🎯 Interview Preparation Guide

Common mathematical interview questions for ML/AI positions with detailed solutions.

Linear Algebra Questions
Calculus Questions
Probability & Statistics Questions
Optimization Questions
Information Theory Questions
Applied ML Math Questions
Deep Learning Math Questions
Generative Models Math Questions
Quick Review Checklist
Study Plan

Linear Algebra Questions

Q1: What is the difference between eigenvalue decomposition and SVD?

Answer:

Aspect	Eigendecomposition	SVD
Applies to	Square matrices only	Any matrix (m×n)
Formula	$A = P\Lambda P^{-1}$	$A = U\Sigma V^T$
Components	Eigenvalues, eigenvectors	Singular values, left/right singular vectors
Requires	Diagonalizable matrix	Always exists

Key Insight: For symmetric positive semi-definite matrices, singular values equal eigenvalues, and $U = V$.

ML Application:

Eigendecomposition: PCA on covariance matrix
SVD: Recommender systems, image compression, pseudoinverse

Q2: Explain the geometric interpretation of eigenvalues and eigenvectors.

Answer:

Eigenvectors are directions that remain unchanged (except for scaling) when a linear transformation is applied. Eigenvalues are the scaling factors.

Before transformation:          After transformation (A):
        ↑ v                              ↑ λv
        │                                │ (stretched by λ)
        │                                │
   ─────┼─────→                    ─────┼─────→
        │                                │

ML Application:

In PCA, eigenvectors point in directions of maximum variance
Large eigenvalue = high variance in that direction
We keep eigenvectors with largest eigenvalues

Q3: What makes a matrix positive definite? Why does it matter?

Answer:

A symmetric matrix $A$ is positive definite if:

All eigenvalues are positive, OR
$\mathbf{x}^T A \mathbf{x} > 0$ for all non-zero $\mathbf{x}$

Why it matters:

Covariance matrices are positive semi-definite
Hessian being PD guarantees local minimum
Optimization: Convex quadratic functions have PD Hessians
Numerical stability: PD matrices are invertible

Q4: Explain the null space and column space. How do they relate to linear regression?

Answer:

Column space (range): All possible outputs $A\mathbf{x}$
Null space (kernel): All inputs $\mathbf{x}$ where $A\mathbf{x} = \mathbf{0}$

In Linear Regression:

Finding ŷ = Xw that's closest to y

        y
        ↗
       /
      /
     / ŷ (projection onto column space of X)
    ●─────────────────→ Column space of X

The residual (y - ŷ) is perpendicular to column space

Insight: If null space is non-trivial, there are infinitely many solutions (need regularization).
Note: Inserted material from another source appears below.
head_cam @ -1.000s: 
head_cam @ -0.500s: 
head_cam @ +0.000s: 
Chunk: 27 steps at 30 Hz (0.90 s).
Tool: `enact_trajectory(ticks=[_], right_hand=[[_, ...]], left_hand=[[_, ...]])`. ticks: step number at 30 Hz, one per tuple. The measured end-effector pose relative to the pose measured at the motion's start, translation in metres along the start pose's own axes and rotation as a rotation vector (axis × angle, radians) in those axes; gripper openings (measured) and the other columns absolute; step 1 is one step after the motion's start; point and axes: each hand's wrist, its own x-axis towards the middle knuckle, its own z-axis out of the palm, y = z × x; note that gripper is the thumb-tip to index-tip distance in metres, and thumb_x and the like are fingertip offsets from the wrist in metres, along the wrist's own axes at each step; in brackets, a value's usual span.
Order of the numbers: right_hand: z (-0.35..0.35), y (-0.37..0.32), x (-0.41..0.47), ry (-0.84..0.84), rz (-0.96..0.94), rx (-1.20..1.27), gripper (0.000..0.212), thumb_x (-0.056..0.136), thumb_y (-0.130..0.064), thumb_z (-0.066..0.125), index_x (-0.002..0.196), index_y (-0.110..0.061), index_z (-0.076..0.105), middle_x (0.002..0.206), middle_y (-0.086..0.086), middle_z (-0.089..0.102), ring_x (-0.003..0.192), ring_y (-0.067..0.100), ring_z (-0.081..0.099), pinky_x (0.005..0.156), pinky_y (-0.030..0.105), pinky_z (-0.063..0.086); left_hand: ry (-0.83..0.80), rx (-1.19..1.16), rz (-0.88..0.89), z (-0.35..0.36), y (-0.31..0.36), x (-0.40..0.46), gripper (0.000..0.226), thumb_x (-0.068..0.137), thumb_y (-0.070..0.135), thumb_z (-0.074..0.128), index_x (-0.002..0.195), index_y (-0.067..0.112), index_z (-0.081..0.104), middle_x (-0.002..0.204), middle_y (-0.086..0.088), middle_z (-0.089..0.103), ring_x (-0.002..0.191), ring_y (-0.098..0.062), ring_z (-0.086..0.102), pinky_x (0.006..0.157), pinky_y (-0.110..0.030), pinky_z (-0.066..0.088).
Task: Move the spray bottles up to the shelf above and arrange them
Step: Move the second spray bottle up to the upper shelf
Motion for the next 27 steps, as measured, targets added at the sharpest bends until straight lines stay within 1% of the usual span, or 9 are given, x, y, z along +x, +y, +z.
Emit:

Q5: What is the rank of a matrix and why is it important?

Answer:

Rank = number of linearly independent rows (or columns)

Rank Property	Implication
rank(A) = min(m,n)	Full rank, unique solution possible
rank(A) < min(m,n)	Rank deficient, singular
rank(X^TX) < n	Multicollinearity in regression

ML Applications:

Low-rank matrix approximation (compression)
Detecting redundant features
Matrix completion (recommender systems)

Calculus Questions

Q6: Derive the gradient of the sigmoid function.

Answer:

Given: $\sigma(x) = \frac{1}{1 + e^{-x}}$

Using quotient rule:

$$\frac{d\sigma}{dx} = \frac{0 \cdot (1+e^{-x}) - 1 \cdot (-e^{-x})}{(1+e^{-x})^2} = \frac{e^{-x}}{(1+e^{-x})^2}$$

Simplify:

$$= \frac{1}{1+e^{-x}} \cdot \frac{e^{-x}}{1+e^{-x}} = \sigma(x) \cdot \frac{1+e^{-x}-1}{1+e^{-x}} = \sigma(x)(1-\sigma(x))$$

Key Result: $\sigma'(x) = \sigma(x)(1-\sigma(x))$

Why it matters: This makes backpropagation through sigmoid efficient!

Q7: Explain the chain rule and its role in backpropagation.

Answer:

Chain Rule: For $h(x) = f(g(x))$:

$$\frac{dh}{dx} = \frac{df}{dg} \cdot \frac{dg}{dx}$$

In Neural Networks:

x → [Layer 1] → z₁ → [Activation] → a₁ → [Layer 2] → z₂ → [Loss] → L

∂L/∂W₁ = ∂L/∂z₂ · ∂z₂/∂a₁ · ∂a₁/∂z₁ · ∂z₁/∂W₁

Key Insight: Backprop is just repeated application of chain rule, computed efficiently by caching intermediate values.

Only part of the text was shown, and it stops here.